I watched Inglorious Bastards. [insert huge smile] It was hilarious in that way that only Quentin Tarantino can be funny. I think what made the movie even better, was the fact that my friend Aaron told me the WHOLE story, with acting, after he saw it. So i felt like i'd already seen it, lol.

Hmmm.... color this day a day of simple pleasures =)

Simple pleasure: a cup of peppermint tea in the morning
Simple pleasure: christian music on the radio during my drive to work
Simple pleasure: movie watching
Simple pleasure: ice cream
Simple pleasure: Kiva curling up in my spot in bed after i got up
Simple pleasure: warm morning shower

"Simple pleasures are little ordinary activities that give us energy, peace, or joy." M. J. Ryan

March 14, 2010

New Job

First of all let me say that i found internet near my house!!!! Woo hoo! Happy for the little things =)

Daylight Savings... Time thief!

Anyway, bright and early tomorrow morning at 6:45 I will be sitting in my first training class at West corp. excitement! Welcome to the world of full time employment! Im a bit worried about getting up tomorrow on account of the hour daylight savings stole from me... But positive thinking says 'i will be on time, attentive, and awesome tomorrow' =) Im excited about starting a new job and giving myself different experiences. In 'The Happiness Makeover,' M. J. Ryan writes about how happiness can be gained by stretching yourself mentally, example- new job. She says, "Happiness comes not only from moment-to-moment enjoyment of life, but also from the sense of satisfaction and flow that arises when we are using our capacities to their fullest. Our bodies, minds, and spirits are made to be worked. Otherwise, we feel stale." So true =)

So here's to a new job and a new chapter in life. =D

"Happiness is neither virtue nor pleasure nor this thing nor that but simply growth. We are happy when we are growing."

March 13, 2010

Where the Wild Things Are

I finally watched "Where the Wild Things Are" =) It was a bit sad at times, but the overall feeling I got from the movie was this want to run around outside howling. lol. After the movie I definitely had a wild rompus with my dog. It was a ridiculous ton of fun. =)
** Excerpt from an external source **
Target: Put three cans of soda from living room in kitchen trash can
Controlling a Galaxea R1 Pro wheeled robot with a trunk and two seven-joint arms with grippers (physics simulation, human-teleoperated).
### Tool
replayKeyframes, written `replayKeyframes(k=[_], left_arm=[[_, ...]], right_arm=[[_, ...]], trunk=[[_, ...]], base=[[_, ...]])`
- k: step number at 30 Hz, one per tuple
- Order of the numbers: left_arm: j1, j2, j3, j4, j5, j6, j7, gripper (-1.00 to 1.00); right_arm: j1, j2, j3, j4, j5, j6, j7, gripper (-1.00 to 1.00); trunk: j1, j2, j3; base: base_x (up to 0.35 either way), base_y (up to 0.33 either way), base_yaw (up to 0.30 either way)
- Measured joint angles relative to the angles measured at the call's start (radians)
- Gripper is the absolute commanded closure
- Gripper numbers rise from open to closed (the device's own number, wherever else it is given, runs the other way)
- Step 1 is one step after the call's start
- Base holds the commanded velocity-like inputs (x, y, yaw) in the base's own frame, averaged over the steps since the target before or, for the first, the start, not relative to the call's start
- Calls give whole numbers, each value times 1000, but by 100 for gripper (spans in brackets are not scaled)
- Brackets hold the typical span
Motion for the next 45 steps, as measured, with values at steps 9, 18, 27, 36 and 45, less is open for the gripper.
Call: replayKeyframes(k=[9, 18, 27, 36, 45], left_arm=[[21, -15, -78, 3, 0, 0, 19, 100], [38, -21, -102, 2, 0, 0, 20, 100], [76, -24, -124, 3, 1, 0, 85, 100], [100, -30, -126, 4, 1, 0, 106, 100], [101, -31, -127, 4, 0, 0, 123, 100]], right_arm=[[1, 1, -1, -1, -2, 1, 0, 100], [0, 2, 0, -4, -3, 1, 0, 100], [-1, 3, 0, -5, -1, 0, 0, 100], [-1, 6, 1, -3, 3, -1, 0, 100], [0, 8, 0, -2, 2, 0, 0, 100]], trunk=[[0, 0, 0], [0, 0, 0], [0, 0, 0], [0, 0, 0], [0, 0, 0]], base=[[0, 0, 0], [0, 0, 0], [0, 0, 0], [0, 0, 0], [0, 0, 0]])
I really liked how much imagination was in that movie. I mean there was lots in the storybook, but the movie expanded it to a great amount. I found myself thinking about exploring in the woods with my best friends, building fire pits in the back yard, jumping from the trampoline into the swimming pool, and digging caves into the dirt piles left by construction. Good times...
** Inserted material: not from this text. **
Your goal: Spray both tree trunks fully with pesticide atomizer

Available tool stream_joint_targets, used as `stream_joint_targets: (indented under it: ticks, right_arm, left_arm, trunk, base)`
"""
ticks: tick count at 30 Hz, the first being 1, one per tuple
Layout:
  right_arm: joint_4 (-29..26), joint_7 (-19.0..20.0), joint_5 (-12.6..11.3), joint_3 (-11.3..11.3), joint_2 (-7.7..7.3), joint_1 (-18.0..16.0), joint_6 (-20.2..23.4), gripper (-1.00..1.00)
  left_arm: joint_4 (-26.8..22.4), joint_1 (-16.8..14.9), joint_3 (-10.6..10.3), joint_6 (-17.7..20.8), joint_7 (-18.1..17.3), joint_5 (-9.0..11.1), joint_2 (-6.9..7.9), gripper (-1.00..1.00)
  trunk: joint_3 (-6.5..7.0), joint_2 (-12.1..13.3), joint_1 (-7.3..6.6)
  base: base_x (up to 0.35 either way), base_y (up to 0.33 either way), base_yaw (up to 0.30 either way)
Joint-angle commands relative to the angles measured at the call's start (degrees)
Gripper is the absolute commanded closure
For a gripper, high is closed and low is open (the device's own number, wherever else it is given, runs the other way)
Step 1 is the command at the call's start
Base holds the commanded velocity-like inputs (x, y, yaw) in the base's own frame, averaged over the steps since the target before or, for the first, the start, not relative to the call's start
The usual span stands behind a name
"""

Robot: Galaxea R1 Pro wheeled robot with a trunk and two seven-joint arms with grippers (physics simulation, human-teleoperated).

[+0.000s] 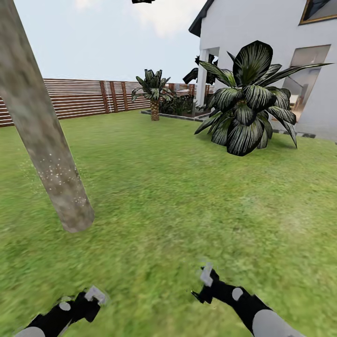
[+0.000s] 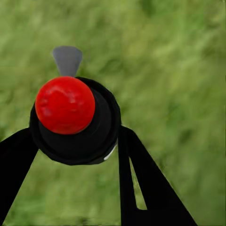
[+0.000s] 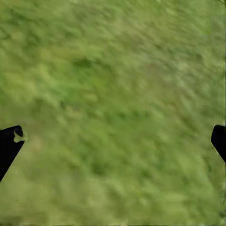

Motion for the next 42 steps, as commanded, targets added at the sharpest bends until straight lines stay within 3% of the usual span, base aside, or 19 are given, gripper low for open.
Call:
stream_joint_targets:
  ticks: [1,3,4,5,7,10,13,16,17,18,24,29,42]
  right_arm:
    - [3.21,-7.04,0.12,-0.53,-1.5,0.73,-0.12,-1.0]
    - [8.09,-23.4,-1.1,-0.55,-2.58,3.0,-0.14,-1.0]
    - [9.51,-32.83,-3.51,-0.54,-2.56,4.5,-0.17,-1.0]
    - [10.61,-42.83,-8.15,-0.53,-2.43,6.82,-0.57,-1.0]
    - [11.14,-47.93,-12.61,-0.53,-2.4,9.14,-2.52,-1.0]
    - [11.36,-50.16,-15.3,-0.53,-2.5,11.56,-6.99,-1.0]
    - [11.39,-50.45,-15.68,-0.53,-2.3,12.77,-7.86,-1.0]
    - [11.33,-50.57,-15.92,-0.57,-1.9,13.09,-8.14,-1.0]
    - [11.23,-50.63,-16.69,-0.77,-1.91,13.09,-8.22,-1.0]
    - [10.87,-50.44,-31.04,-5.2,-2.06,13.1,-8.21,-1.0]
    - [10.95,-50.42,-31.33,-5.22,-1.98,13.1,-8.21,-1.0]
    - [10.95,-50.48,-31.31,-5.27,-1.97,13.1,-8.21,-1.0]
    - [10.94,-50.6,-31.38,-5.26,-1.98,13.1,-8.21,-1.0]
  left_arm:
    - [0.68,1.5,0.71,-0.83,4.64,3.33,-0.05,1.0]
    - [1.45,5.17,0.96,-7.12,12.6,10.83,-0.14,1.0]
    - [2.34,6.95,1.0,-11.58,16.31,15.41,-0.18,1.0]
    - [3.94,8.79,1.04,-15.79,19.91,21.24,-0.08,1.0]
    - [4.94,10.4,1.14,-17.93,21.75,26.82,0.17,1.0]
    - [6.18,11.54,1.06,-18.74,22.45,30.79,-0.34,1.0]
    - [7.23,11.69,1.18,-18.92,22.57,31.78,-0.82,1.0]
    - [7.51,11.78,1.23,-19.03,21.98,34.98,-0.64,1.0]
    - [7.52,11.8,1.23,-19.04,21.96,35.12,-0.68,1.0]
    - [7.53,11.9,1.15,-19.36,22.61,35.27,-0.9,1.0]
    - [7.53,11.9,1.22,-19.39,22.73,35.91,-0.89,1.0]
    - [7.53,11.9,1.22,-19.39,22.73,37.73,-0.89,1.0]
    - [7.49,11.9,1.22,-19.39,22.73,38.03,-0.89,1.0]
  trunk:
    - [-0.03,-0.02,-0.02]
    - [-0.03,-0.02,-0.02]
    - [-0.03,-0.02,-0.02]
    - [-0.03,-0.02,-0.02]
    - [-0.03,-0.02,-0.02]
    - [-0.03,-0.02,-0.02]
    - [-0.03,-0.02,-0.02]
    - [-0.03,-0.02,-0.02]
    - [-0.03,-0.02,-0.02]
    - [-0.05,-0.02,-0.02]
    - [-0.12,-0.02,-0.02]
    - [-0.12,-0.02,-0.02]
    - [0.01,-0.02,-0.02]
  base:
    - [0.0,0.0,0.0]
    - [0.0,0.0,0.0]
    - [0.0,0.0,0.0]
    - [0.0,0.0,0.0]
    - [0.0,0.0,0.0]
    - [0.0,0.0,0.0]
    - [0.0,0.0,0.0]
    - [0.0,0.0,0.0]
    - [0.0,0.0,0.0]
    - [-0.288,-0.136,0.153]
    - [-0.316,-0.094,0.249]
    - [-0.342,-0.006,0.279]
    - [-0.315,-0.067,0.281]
Sometimes i think that getting to be a grown up is messing with my imagination. =/ I dont know the last time I played make-believe. I really should take time to do that more, or at least make time to play. Besides, Im starting a new job on monday. A new grown up job. An eight hour a day job. Im nervous and excited. I hope I do well.

March 12, 2010

Sunshine... for the health of it.


I wore my $0.99 polka dot skirt today =D JOY!

This week has been rainy... well stormy actually. There was a thunderstorm this morning and one crack of thunder woke me and my dog up. She jumped up with this scared look on and i thought 'aww, pumpkin... this is your first thunderstorm...' She was so not down for all the lightning and thunder. -chuckle-

After the rain cleared, the day was gorgeous! Absolutely beautiful! ::kisses fingertips italian style:: There was sunshine, big puffy clouds, and a nice breeze. The clouds were so awesome, i had to take a couple pictures...

On the way to work

After work

Im so glad that its friday. Tomorrow's Sabbath and im hoping for a bit of sun and a trip to the dog park. Im looking forward to a nice weekend. A relaxing Sabbath, and a Sunday of AE work.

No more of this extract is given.